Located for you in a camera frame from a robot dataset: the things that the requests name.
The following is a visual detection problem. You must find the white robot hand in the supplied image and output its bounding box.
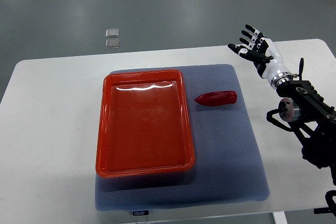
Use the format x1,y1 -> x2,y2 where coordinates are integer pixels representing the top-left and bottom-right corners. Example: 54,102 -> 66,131
228,24 -> 292,87

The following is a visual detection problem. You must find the red pepper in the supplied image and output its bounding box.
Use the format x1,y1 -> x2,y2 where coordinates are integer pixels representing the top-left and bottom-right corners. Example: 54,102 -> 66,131
194,91 -> 238,106

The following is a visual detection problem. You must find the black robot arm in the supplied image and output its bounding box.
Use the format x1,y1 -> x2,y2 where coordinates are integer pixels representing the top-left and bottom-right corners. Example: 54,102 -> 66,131
228,25 -> 335,180

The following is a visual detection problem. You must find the red plastic tray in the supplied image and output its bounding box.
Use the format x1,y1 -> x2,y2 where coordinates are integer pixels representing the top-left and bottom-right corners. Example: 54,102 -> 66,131
96,69 -> 195,178

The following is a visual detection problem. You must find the blue-grey mesh mat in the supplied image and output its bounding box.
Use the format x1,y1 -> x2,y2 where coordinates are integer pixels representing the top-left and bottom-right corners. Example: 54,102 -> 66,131
96,64 -> 269,211

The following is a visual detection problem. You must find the upper grey floor plate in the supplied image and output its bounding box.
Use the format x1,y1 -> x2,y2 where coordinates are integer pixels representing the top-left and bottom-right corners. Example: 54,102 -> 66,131
106,28 -> 119,38

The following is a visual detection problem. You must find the white table leg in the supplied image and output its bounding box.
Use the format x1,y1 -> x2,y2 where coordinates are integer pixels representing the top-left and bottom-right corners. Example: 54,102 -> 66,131
272,211 -> 288,224

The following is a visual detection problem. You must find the black mat label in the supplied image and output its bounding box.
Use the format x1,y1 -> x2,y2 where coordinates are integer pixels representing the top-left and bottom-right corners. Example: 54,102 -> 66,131
132,210 -> 149,216

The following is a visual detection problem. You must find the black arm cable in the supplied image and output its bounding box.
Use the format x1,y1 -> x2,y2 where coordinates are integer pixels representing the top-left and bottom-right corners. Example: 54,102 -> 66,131
291,57 -> 305,80

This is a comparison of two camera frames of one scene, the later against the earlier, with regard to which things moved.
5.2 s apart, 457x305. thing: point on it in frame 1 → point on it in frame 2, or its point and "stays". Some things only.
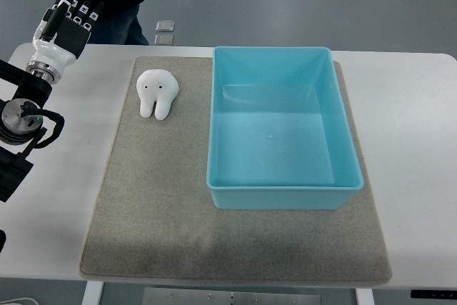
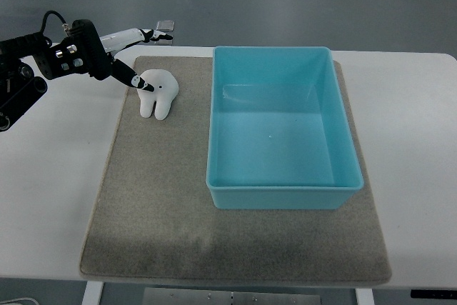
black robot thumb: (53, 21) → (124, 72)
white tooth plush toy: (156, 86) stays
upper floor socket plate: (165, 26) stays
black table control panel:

================================

● PROMPT: Repeat the listing in full and exactly. Do not include any images.

● WRITTEN ANSWER:
Located for you in a camera frame from a robot dataset: the things that the requests name.
The following is a visual detection problem. You must find the white robot hand in the supplied image and output its bounding box.
Use the format x1,y1 -> x2,y2 where coordinates are integer pixels representing the top-left and bottom-right corners. Example: 54,102 -> 66,131
228,24 -> 292,87

The following is a visual detection problem. You must find the red pepper in the supplied image and output its bounding box.
Use the format x1,y1 -> x2,y2 where coordinates are integer pixels representing the top-left and bottom-right corners. Example: 54,102 -> 66,131
194,91 -> 238,106

The following is a visual detection problem. You must find the black robot arm in the supplied image and output its bounding box.
Use the format x1,y1 -> x2,y2 where coordinates are integer pixels representing the top-left and bottom-right corners. Example: 54,102 -> 66,131
228,25 -> 335,180

The following is a visual detection problem. You must find the red plastic tray in the supplied image and output its bounding box.
Use the format x1,y1 -> x2,y2 where coordinates are integer pixels representing the top-left and bottom-right corners. Example: 54,102 -> 66,131
96,69 -> 195,178

The following is a visual detection problem. You must find the blue-grey mesh mat in the supplied image and output its bounding box.
Use the format x1,y1 -> x2,y2 where coordinates are integer pixels representing the top-left and bottom-right corners. Example: 54,102 -> 66,131
96,64 -> 269,211

The following is a visual detection problem. You must find the upper grey floor plate in the supplied image and output its bounding box.
Use the format x1,y1 -> x2,y2 where coordinates are integer pixels representing the top-left and bottom-right corners. Example: 54,102 -> 66,131
106,28 -> 119,38

The following is a visual detection problem. You must find the white table leg in the supplied image and output its bounding box.
Use the format x1,y1 -> x2,y2 where coordinates are integer pixels representing the top-left and bottom-right corners. Example: 54,102 -> 66,131
272,211 -> 288,224

The following is a visual detection problem. You must find the black mat label in the supplied image and output its bounding box.
Use the format x1,y1 -> x2,y2 where coordinates are integer pixels representing the top-left and bottom-right corners. Example: 54,102 -> 66,131
132,210 -> 149,216

The following is a visual detection problem. You must find the black arm cable in the supplied image and output its bounding box.
Use the format x1,y1 -> x2,y2 where coordinates are integer pixels representing the top-left and bottom-right corners. Example: 54,102 -> 66,131
291,57 -> 305,80

This is a comparison of two camera frames of one scene, the later against the earlier, with regard to which things moved.
5.2 s apart, 457x305. thing: point on it in frame 1 → point on it in frame 2, or its point and "stays". Some things only.
black robot thumb: (53, 21) → (124, 72)
white tooth plush toy: (156, 86) stays
upper floor socket plate: (165, 26) stays
black table control panel:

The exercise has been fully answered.